The coat of arms of the Republic of Seychelles shows a shield, in which a giant tortoise is located on green grounds. On the ground there is a coco de mer palm tree. Behind it there is a blue sea with two islands and a sail ship to be seen. The shield is enthroned by a silver helmet, on which a white-tailed tropicbird is located above blue and white waves. The shield is supported by two white sailfish. Beneath the shield the motto of Seychelles is stated: "Finis Coronat Opus" (a phrase traditionally attributed to Ovid) (Latin for "The End Crowns the Work").

== History ==
=== First coat of arms ===
After the separation of Seychelles from the Mauritius in 1903, a new badge for Seychelles was adopted. The new badge was designed by Major-General Charles George Gordon. The badge consisted of a disc with a picture of the coast of Mahé with a Coco de mer on the shore, some shrubs and a giant Tortoise . On a listel in the base is the motto Finis Coronat Opvs.

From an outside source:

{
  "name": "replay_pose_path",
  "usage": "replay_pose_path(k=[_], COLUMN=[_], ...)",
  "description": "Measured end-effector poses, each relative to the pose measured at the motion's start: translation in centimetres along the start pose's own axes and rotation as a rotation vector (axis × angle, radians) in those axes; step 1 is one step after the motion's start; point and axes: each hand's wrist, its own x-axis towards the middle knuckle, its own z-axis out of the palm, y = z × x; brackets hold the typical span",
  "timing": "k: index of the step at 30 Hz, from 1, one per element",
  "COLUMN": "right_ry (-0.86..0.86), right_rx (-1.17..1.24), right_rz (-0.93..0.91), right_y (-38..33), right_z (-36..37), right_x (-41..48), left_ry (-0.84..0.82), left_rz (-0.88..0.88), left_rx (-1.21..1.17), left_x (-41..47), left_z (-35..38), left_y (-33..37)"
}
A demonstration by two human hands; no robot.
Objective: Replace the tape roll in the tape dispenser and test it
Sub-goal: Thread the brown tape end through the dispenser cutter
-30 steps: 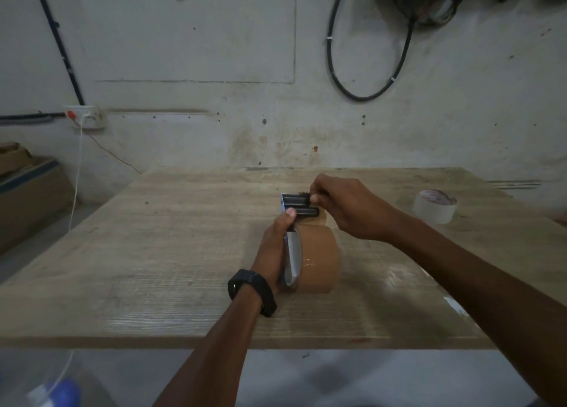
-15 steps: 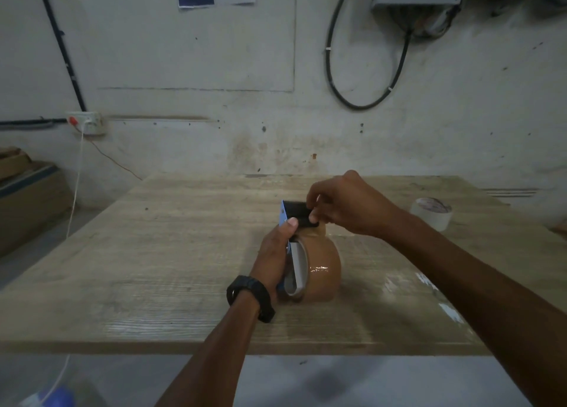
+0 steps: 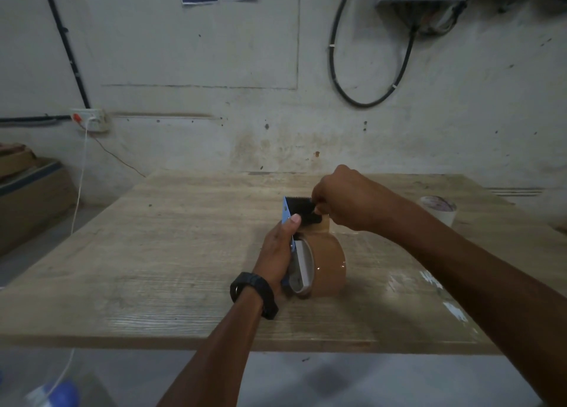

=== Second coat of arms ===
The second coat of arms was embellished and augmented in 1961. The coat of arms was designed by Mrs. Alec McEwen of Toronto. On the coat of arms, a second island was added, symbolizing the other 114 islands of the archipelago. In the ocean, a schooner symbolizes the traffic between the islands. Around the badge is a bordure with stylized waves and the title and the motto of the colony.

== Current coat of arms ==
===First variant===
The current coat of arms was given by the Royal Warrant of Queen Elizabeth II, dated 27 May 1976.

===Second variant===
On 18 June 1996, by the National Symbols Act of 1996, the colour of the coat of arms were changed to a brighter color. The most significant change was the change of the torse on the helmet, from white-blue-red (based on the older Seychellois flag), to blue-yellow-red-white-green (the color of the current flag of Seychelles).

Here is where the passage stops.